(ASI) Candido, racconto scritto nel 1759, è la storia di un ragazzo di nome Candido, che vive nel castello del Barone di Thunder-ten-tronckh, uno dei più importanti nobili della Westfalia.
Segue quotidianamente le lezioni di Pangloss, che insegna metafisico-teologo-cosmologo-scempiologia, convinto che quello in cui vivevano era “il migliore dei mondi possibili”. Candido era innamorato della diciassettenne baronessa di nome Cunegonda ed è proprio a causa di questo amore che Candido viene cacciato dal castello e costretto a peregrinare per il mondo. È a questo punto che conoscerà le più amare esperienze del vecchio e del nuovo mondo: sulla sua strada, infatti, incontra guerre con tutte le sue carneficine, la catastrofe del terremoto (quello di Lisbona del 1755 che causò, oltre la morte di migliaia di persone, gravi implicazioni sociali e filosofiche), la persecuzione dell’Inquisizione, la tragedia delle malattie, della schiavitù, della morte e dell’infelicità di tutti gli uomini, dai più potenti ai miserabili.
Lui stesso derubato e perseguitato, costretto a fuggire, sperimenta sulla propria pelle l’infelicità della vita, ma soprattutto la rassegnazione finale, nel momento in cui incontra la sua amata Cunegonda inseguita in tutto il mondo e non più affascinante come una volta.
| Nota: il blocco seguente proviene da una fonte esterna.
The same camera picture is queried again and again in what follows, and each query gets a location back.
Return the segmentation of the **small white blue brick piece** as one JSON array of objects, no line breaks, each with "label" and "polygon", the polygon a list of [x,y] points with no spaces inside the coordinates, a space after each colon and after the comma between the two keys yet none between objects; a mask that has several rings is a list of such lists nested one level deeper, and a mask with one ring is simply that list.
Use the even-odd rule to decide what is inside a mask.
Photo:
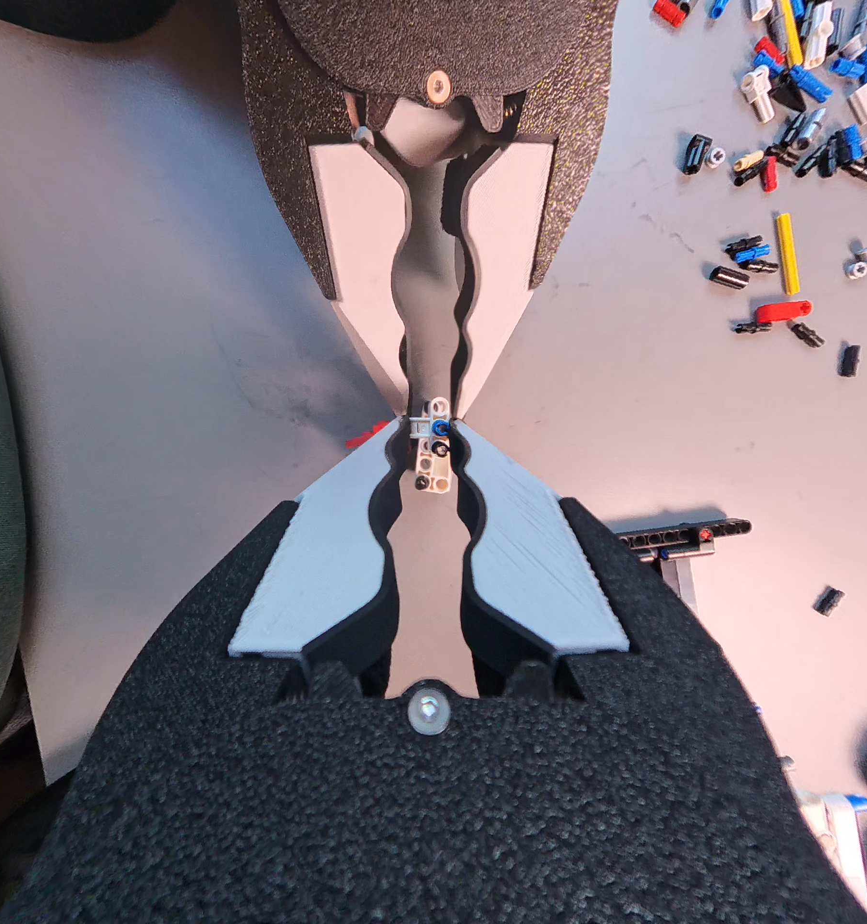
[{"label": "small white blue brick piece", "polygon": [[418,417],[408,418],[410,440],[445,440],[451,429],[450,403],[433,398],[424,403]]}]

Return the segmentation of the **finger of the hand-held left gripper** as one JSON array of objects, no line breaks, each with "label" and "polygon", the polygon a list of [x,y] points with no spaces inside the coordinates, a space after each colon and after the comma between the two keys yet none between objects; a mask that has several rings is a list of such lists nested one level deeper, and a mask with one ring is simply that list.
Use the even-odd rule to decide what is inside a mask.
[{"label": "finger of the hand-held left gripper", "polygon": [[405,327],[392,274],[410,223],[407,186],[372,146],[319,144],[310,156],[335,283],[332,305],[380,393],[403,415]]},{"label": "finger of the hand-held left gripper", "polygon": [[517,141],[499,150],[469,181],[461,237],[472,259],[472,304],[462,323],[468,357],[455,414],[463,418],[481,391],[531,297],[531,273],[554,145]]}]

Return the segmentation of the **grey desk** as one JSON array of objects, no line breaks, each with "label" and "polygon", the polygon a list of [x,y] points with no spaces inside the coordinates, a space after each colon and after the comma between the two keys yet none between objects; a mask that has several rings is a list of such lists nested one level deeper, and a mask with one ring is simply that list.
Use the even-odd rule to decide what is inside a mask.
[{"label": "grey desk", "polygon": [[[733,157],[770,137],[737,87],[757,34],[739,2],[679,31],[619,6],[586,195],[468,421],[615,529],[750,519],[692,563],[700,616],[796,782],[867,795],[867,184],[765,196],[676,165],[695,131]],[[731,240],[775,246],[781,213],[816,348],[733,331],[786,300],[779,273],[708,278]],[[0,23],[0,340],[50,780],[182,596],[388,412],[266,189],[231,3],[115,45]]]}]

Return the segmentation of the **red white black brick subassembly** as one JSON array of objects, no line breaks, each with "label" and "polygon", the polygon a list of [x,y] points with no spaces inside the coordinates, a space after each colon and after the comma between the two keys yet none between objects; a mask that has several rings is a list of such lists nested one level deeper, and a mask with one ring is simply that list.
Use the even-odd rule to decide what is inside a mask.
[{"label": "red white black brick subassembly", "polygon": [[[416,445],[413,484],[417,491],[433,494],[450,492],[453,468],[451,455],[452,420],[445,440],[411,440]],[[352,452],[342,460],[335,477],[355,492],[368,497],[382,489],[382,497],[398,497],[399,476],[394,472],[403,437],[409,438],[408,419],[396,418],[377,425],[362,435],[362,443],[347,443]]]}]

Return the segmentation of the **partly built toy brick vehicle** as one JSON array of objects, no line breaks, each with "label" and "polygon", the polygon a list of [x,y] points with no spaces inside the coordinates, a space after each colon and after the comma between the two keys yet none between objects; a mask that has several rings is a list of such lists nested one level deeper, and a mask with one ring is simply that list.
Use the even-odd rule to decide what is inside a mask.
[{"label": "partly built toy brick vehicle", "polygon": [[[691,562],[715,553],[715,541],[751,532],[747,519],[722,518],[617,533],[634,557],[649,565],[694,615],[699,607]],[[814,793],[793,786],[800,813],[825,855],[867,908],[867,797]]]}]

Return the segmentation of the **pile of small toy bricks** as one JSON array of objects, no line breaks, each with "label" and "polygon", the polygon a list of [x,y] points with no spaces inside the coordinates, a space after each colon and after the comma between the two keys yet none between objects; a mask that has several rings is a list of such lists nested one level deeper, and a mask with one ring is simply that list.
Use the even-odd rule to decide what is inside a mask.
[{"label": "pile of small toy bricks", "polygon": [[[736,188],[758,182],[766,194],[779,187],[782,169],[796,179],[845,174],[867,183],[867,2],[858,2],[851,29],[838,2],[747,2],[763,35],[739,79],[745,105],[764,128],[785,116],[774,141],[736,158],[730,166]],[[786,325],[808,346],[823,339],[802,319],[812,304],[800,293],[797,249],[790,214],[774,218],[775,246],[762,235],[724,245],[727,264],[709,272],[712,283],[744,290],[754,274],[782,277],[785,301],[764,303],[735,334],[757,334]]]}]

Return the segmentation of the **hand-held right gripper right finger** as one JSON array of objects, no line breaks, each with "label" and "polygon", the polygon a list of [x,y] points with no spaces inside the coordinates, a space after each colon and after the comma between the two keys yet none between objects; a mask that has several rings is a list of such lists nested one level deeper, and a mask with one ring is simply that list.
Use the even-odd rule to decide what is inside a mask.
[{"label": "hand-held right gripper right finger", "polygon": [[470,532],[460,618],[480,691],[522,662],[627,652],[629,640],[559,495],[464,423],[453,425],[459,517]]}]

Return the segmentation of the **person's left forearm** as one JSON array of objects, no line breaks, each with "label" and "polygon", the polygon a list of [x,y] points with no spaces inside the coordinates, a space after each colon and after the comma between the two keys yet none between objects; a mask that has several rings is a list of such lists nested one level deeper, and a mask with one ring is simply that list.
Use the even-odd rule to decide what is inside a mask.
[{"label": "person's left forearm", "polygon": [[0,20],[68,40],[113,42],[150,29],[174,1],[0,1]]}]

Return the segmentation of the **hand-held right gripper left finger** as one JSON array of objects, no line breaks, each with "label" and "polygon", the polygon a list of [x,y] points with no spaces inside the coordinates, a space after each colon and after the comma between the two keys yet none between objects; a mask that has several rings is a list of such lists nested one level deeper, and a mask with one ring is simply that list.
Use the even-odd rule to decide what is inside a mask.
[{"label": "hand-held right gripper left finger", "polygon": [[228,653],[338,661],[365,691],[388,685],[399,598],[387,533],[401,512],[408,425],[389,423],[296,498]]}]
La tragedia è raccontata tramite mirabolanti avventure che Candido e i suoi amici (tra cui Cacambo, servo furbo e fedele al suo padrone in molte occasioni) compiono nel bene e nel male, ed è proprio questo “tutto è bene”, che fa di Candido un avventuriero speranzoso anche di fronte alle tante disgrazie: il suo carattere positivista, indottrinato dal filosofo Pangloss, si smonta davanti ai disastri per poi tornare più speranzoso di prima. Questi momenti di estremo dolore sono dimenticati dal protagonista solamente in una città, in cui il giovane insieme a Cacambo giungono per caso e sostando poco tempo: la leggendaria El Dorado. Una città dove la gentilezza è seconda solo alla grande presenza di oro, gli uomini sono giusti e tutti vivono in pace e tranquillità. Candido, a causa della sua inquietudine a partire, se ne va lasciandosi alle spalle veramente il migliore dei mondi possibili per rituffarsi nel male quotidiano alla ricerca della sua amata. Di nuovo immerso nell’esperienza del viaggio Candido incontra un personaggio importante, Martino, un uomo molto sfortunato che Candido sceglie come compagno di viaggio nel ritorno in Europa e come maestro di dispute filosofiche. Martino molto intelligente, è in totale contrasto con la visione ottimista della vita pensando, appunto, che non esista bene nel mondo e che “non ci sia nessuna persona al mondo che abbia trovato la felicità” in estrema contraddizione con il ritrovato Pangloss.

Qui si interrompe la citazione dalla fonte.